= Virginia MacKenny =

South African artist and writer (born 1959)

Virginia MacKenny (born 1959, in London, England) is a South African artist and writer. She is currently an Associate Professor of Painting at Michaelis School of Fine Art at the University of Cape Town in Cape Town, South Africa.

== Early life ==
Her family relocated when she was thirteen years old to Pietermaritzburg, Kwa-Zulu Natal, South Africa.

== Education ==
MacKenny's post-secondary education began at the University of Natal. She attended school for a Bachelor of Fine Arts.

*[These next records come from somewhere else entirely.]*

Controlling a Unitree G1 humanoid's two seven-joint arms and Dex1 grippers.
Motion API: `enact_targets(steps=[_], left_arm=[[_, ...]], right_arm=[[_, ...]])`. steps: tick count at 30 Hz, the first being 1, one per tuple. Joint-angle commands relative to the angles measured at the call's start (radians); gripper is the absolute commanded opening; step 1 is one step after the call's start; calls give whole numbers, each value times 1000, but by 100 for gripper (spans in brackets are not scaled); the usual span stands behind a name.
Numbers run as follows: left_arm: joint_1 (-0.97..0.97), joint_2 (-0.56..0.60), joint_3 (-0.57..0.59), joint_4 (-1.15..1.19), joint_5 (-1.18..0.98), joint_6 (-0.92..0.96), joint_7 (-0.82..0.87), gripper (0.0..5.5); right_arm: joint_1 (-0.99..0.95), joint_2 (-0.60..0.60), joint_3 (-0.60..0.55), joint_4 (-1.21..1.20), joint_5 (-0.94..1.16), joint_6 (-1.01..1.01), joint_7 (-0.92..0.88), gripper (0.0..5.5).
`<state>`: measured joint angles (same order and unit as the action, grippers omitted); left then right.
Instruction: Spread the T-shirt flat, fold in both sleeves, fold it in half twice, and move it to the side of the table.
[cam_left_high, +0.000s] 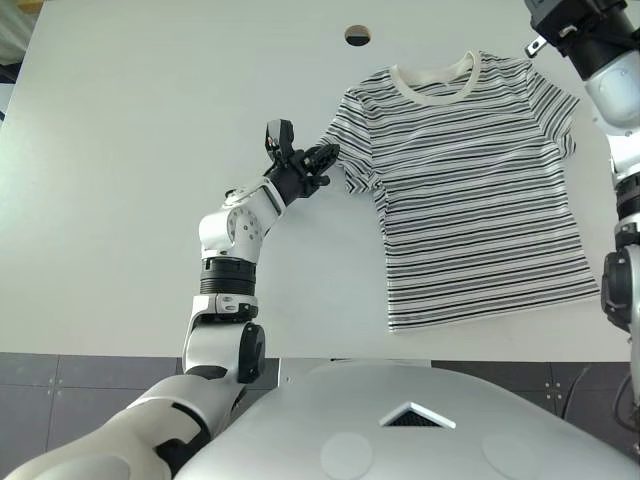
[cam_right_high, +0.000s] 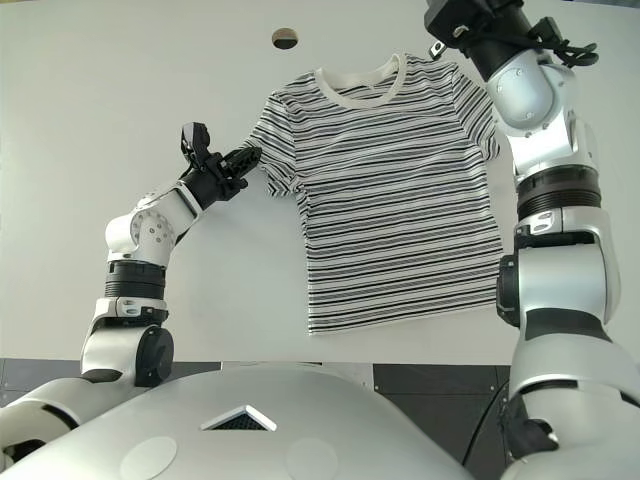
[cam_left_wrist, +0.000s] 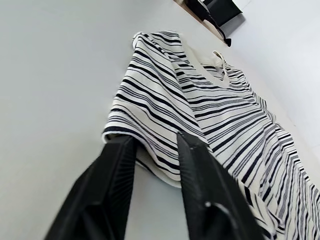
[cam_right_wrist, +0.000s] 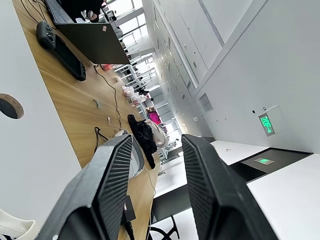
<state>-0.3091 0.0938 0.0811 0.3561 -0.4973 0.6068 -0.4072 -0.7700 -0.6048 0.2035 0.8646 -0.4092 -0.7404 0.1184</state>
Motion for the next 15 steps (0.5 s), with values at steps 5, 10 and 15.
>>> enact_targets(steps=[5, 10, 15], left_arm=[[26, -4, -15, 36, 42, 17, 12, 13], [27, -9, -13, 34, 48, 12, 10, 13], [27, -10, -10, 29, 50, 8, 11, 13]], right_arm=[[7, 4, 5, -2, -4, 9, 9, 183], [8, 2, 7, 3, -7, 10, 8, 183], [8, 3, 11, 7, -9, 9, 8, 183]])
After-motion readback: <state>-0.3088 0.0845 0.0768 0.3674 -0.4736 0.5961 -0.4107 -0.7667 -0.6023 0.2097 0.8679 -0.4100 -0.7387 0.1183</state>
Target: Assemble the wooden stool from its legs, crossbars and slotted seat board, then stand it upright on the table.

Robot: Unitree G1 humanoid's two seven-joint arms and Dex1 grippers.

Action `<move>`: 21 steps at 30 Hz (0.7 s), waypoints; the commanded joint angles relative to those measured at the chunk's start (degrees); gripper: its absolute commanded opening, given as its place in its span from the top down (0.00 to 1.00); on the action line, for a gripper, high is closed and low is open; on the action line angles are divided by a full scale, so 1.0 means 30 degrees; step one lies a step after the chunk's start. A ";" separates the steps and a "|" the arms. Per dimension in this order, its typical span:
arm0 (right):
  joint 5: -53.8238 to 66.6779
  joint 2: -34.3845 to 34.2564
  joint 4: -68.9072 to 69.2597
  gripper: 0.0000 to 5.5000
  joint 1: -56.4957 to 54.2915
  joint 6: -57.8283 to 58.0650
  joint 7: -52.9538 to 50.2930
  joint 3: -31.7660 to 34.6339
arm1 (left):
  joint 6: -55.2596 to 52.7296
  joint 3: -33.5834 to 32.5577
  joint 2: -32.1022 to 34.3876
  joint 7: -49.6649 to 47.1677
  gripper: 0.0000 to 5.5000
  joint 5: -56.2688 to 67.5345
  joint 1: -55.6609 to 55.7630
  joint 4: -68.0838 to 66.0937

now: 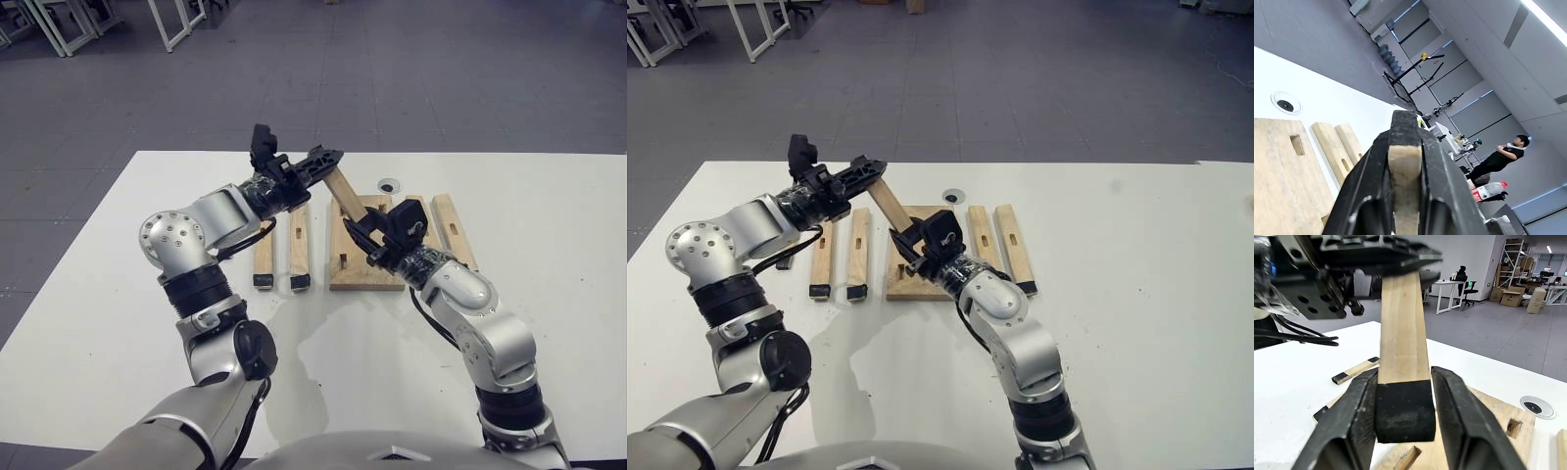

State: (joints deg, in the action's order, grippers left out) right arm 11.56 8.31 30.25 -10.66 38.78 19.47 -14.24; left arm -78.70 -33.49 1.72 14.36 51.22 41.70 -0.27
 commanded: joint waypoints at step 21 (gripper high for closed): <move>-0.2971 -0.0641 -0.1252 0.00 -0.0487 0.0643 -0.5254 0.2439 | 1.1065 0.6485 0.4694 -0.4798 0.93 -1.1200 -0.4170 0.1797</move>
State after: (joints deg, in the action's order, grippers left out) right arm 3.48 6.82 25.79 -12.49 39.61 4.42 -6.35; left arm -48.11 -16.32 15.13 0.48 20.46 30.80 5.06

Some time after completing her degree, MacKenny began teaching at the Durban University of Technology. In 2001, she received her Master of Arts in Gender Studies from University of Kwa-Zulu Natal.

== Artistic style ==
MacKenny's art is influenced by painting, gender, and deep ecology.

== Performance art ==
MacKenny also has participated in performance art, in which she recognizes observations about modern society. In her performance work Waymaker she draws inspiration from religious and personal journeys, MacKenny walked 700 km aside an ancient route in France called the Camino. While walking, MacKenny painted small watercolours.

== Writings ==
As a scholar of both gender relations and fine art, MacKenny's writings focus on feminism in art. Furthermore, her influences within her writing are based in much of South Africa's political sphere. Her scholarly article "Post-Apartheid Performance Art as a Site of Gender Resistance" is an analysis on gender resistance in South Africa as a result of the abolishing of the Apartheid.

== Political works ==
MacKenny has been involved in works discussing the political landscape of modern-day South Africa. Her writing discusses the problem with the polluted land and the lack of action being done to aid the farmers that are agriculturally dependent. Her work with Lesley Green and Nikiwe Solomon suggests ways to improve the lands pollution and to better the country.

== Awards==
- 2010 Donald Gordon Creative Fellow Award
- 2004 Ampersand Fellowship New York
- 1996 All Things Digital - 1st prize
- 1996 FNB Vita Art Now – Finalist
- 1991 Volkskas Atelier Award- 1st prize
- 1979 New Signatures – Merit Award Winner

== Exhibits ==
MacKenny has had exhibits on display since her first in 1985, Images of Natal, Jack Heath Gallery, University of Natal, Pietermaritzburg. Other exhibits include: 100 Years of Natal Art (1985), Virginia MacKenny: Past Forms (1995), Gay Rights, Rites, Re-writes (1995), and more recently, Then and Now: Conversations in Time (2015). Her many exhibits reflect her life and experiences in Natal, as well as her artistic expression.